The owner is using TouchDown by Syngenta – to treat the 6 hectares of Almond trees and the veggie garden. It is an herbicide that is using the exact same components as Roundup from Monsanto – and that is absolutely not certified organic. In fact, these products are well known to be dangerous for humans (on contact) and highly contaminant of water resources. I saw the employee spray the TouchDown in two areas of the plantation. He was only wearing a small mask and no further protection. The mask, when I examined it, was a small filter designed exclusively for organic products, and therefore not appropriate for this type of use. I worked on one of these areas a few days later and the smell of the herbicide was overwhelming. The employee stopped spraying the chemical after I tried to talk to the owner about the issue of using chemicals as a wwoof host. She insisted that the herbicide was not dangerous and simply refused to further discuss the issue. I tried a few times to talk to her about the danger of such products and the organic alternatives but our conversations would quickly end up with her taking her head in her hands and saying repeatedly “I don’t want to talk about it…” Then I heard her telling her employee to stop spraying the herbicide and to continue when I would be gone.
TouchDown kills plants on contact, same as Roundup. It then penetrates the soil and can potentially contaminate all water reservoirs underneath. It is also extremely dangerous for the human on contact. None of the precautions suggested by Syngenta on the product label were respected and the employee was highly exposed to dangerous chemical all day.
Almond Trees – 6 ha. Touchdown has been used all over the area between the trees.
Tordon 101 by Dow Agro Sciences is another product that the owner likes to use, especially around the veggie garden and in the wooden area – where she collects “medicinal herbs” – to kill unwanted small trees. “Cortas uno y está porquería sale de nuevo con cuatro más [you cut one and this rubbish comes back with 4 more],” she told me a few times. This herbicide highly concentrated penetrates the roots of the small trees and kill them, leaving chemicals on the soil and the high risk of contaminating the water reservoirs underneath.

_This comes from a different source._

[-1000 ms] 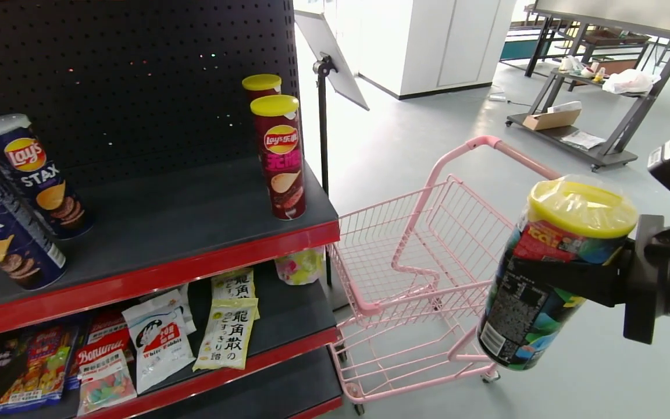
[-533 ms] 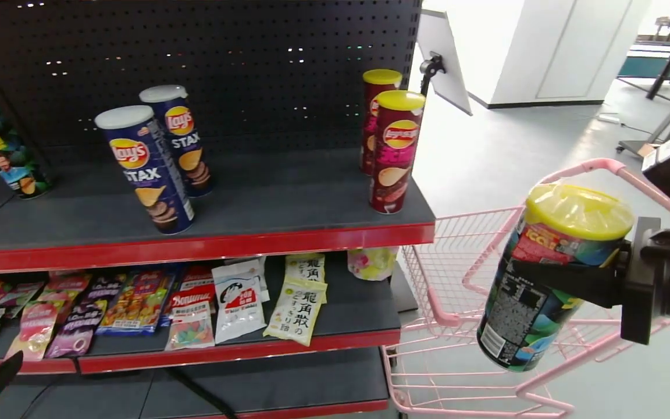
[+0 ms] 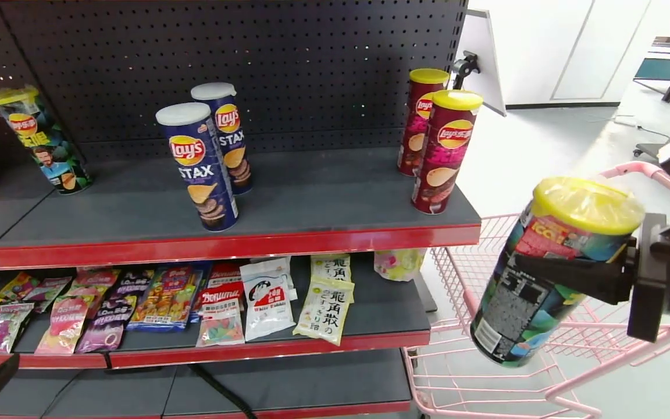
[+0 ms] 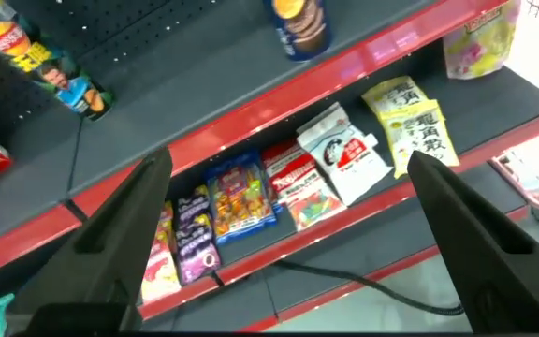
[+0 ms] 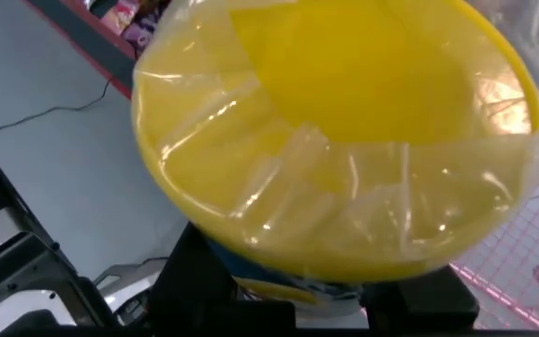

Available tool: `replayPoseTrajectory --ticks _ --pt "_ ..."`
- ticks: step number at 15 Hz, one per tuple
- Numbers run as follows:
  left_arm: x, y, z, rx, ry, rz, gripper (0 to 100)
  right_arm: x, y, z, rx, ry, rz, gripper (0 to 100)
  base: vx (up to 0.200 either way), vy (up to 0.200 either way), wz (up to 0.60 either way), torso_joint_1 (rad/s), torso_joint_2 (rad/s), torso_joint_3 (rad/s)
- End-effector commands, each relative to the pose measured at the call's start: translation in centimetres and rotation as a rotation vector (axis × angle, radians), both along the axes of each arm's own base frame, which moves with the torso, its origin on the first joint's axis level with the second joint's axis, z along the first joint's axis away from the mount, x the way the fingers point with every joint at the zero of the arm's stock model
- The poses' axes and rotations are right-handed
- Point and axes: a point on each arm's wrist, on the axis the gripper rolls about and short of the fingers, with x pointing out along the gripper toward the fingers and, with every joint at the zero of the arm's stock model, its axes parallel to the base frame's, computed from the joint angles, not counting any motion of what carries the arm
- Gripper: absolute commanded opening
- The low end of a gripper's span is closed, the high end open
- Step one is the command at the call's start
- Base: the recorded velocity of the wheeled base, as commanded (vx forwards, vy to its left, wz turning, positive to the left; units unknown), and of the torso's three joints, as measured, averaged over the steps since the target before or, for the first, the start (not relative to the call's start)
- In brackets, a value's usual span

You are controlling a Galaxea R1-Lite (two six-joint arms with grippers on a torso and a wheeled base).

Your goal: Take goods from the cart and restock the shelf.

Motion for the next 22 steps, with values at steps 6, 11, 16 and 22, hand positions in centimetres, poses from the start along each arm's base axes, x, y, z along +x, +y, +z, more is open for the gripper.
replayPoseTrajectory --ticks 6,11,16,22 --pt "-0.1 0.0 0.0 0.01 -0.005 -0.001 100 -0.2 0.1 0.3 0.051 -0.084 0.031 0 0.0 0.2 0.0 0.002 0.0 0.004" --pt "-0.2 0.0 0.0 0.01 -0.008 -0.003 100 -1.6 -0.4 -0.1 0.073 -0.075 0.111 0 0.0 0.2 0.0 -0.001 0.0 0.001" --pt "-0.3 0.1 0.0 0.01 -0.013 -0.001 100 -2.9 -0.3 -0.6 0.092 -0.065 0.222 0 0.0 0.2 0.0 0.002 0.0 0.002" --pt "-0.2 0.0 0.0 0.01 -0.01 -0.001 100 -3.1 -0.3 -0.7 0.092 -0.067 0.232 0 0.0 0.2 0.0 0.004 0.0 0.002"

After spending a few days working in the Almond plantation, I was asked to prepare an organic veggie garden, next to another one under the care of the employee. I spent a few days clearing the area and was getting ready to prepare the soil when I heard the owner speak to her employee. She was planning the garden and telling him to spray all the area around the garden and the pathway with Touchdown after my departure. That evening, I notified the owner that I would be leaving her property in a few days. I explained her about my concern about the use of chemical in a veggie garden that she described as being “organic”. I realize that evening how much she was lying to me, and to all the other volunteers. Although I do not support the use of chemical and will never use any in any garden, I am only a guest as a wwoofer, and I only can present organic alternative to those who prefer to use chemicals. But at the end of the day, anyone is free to do what he/she wants with her land. What I condemn, more than anything else, is the lying about it, lying to us, volunteers, when talking about an organic garden, well knowing that herbicide had been used, and lying to the WWOOF organization when registering.
Photos of the first veggie garden behind the employee’s house. Touchdown has been used all around the area.
I realize how hard it might be for the WWOOF Latin America organization to send experts to verify that the registered hosts are indeed growing organically, or using ecologically sound methods on their land. I sincerely hope that they would find a way to assure that this is the case with all the hosts. I also wish that all volunteers would report, as I do here, the use of chemicals by wwoof hosts. I realize that some are maybe young and shy and simply don’t dare or don’t want to get into trouble. But as wwoofers, we have the responsibility to promote organic farming. This is what it is about since the 70’s and we just can’t give it up!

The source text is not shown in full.